Words by Ed King – follow him @EdKing2210 / Pics by Katja Ogrin – www.katjaogrinphotography.com
“Open frame, personal narrative, close frame.” Review Writing 101; my friend has asked about ‘approach’.
“…personal narrative,” she says, “I don’t think I’m clever enough, as a writer, to pull that part off.”
“Well you’re wrong. And clever rarely makes a good review, at least not on its own. The most important thing is honesty.”
We’re sitting outside The Green Room – a cafe bar near The Glee Club, pretending not to be cold; a show of British bravado in an India summer. My friend is doing a much better job; I offer my jacket in an act of misguided chivalry that’s mercifully unwanted.
The last time we saw Ani DiFranco (the only time I’ve seen Ani DiFranco) was at the Sheppard’s Bush Empire in 2007 – a packed venue and late train forcing us to watch the ‘Little Folksinger’ from the back of a 2,000 capacity venue. It was a good birthday, a weekend of personal treats and bellyache, but tonight is special too. The Glee Club has hosted a healthy percentage of ‘my favourite gig ever’ (with Markus Sargeant’s stamp on the venue’s calendar often reflecting my own wish list) and the idea of adding Ani DiFranco to that selfish catalogue is making my hands shake. Or it’s the cold; either way, it’s time to dutifully queue and get inside.

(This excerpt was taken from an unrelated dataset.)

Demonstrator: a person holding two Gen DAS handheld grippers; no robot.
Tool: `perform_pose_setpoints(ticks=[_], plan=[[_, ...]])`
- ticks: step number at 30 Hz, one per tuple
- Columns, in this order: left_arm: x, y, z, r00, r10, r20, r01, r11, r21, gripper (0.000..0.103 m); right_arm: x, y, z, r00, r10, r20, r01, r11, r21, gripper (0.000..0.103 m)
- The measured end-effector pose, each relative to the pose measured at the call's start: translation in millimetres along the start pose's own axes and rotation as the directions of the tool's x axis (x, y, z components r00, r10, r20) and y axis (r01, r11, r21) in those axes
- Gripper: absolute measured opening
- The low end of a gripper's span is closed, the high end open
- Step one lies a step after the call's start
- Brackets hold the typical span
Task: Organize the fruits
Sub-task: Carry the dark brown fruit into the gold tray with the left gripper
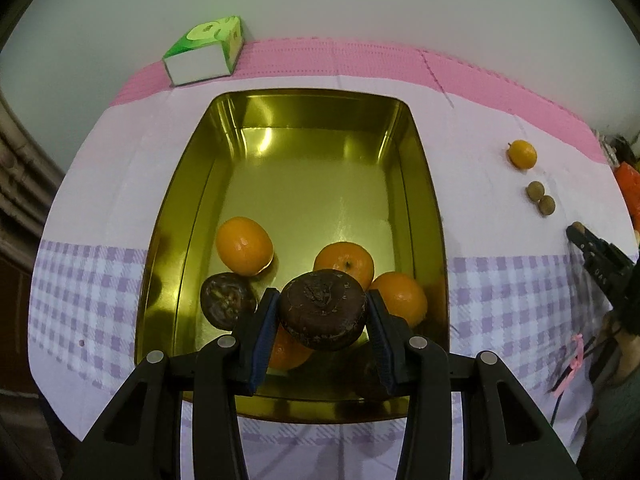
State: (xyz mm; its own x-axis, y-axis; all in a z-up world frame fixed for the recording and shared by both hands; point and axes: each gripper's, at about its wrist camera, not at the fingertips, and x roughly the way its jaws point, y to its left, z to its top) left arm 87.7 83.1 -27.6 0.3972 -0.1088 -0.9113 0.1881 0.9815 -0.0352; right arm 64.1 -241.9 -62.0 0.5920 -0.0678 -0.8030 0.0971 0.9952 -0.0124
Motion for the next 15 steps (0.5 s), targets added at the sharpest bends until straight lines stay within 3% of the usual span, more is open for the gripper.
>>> perform_pose_setpoints(ticks=[15], plan=[[2.5, -10.9, -3.3, 0.998, 0.053, 0.02, -0.054, 0.997, 0.063, 0.044, 0.3, 0.1, 0.1, 1.0, 0.0, 0.0, 0.0, 1.0, 0.0, 0.024]])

Tonight is standing room only, and at £22.50 a ticket the room starts to fill up as we lean against the back wall curtains; first dates and earnest musicians take awkward steps around a room usually laid out theatre style. We spend about half a pint people watching; I write down observations that will never make it out of my notebook, my friend explains the dangers of stripes. It’s a mixed crowd and one I expected to be greater in number.
Playing as support is Shabsi Mann, in what seems to be a missed opportunity to present more of the Righteous Babe roster but which will no doubt cram certain corners of the Union Chapel. Confident, witty, and working a reticent crowd well, Mann is accompanied by cellist Mikatsiu – delivering a ballsy, raw sound, somewhere between Kristin Hersh, ‘Venus in Furs’ and oil stained metal. Mann ends to deserved appreciation before a short interlude allows us to fill or empty our bladders. Shabsi Mann, two words for a Google search.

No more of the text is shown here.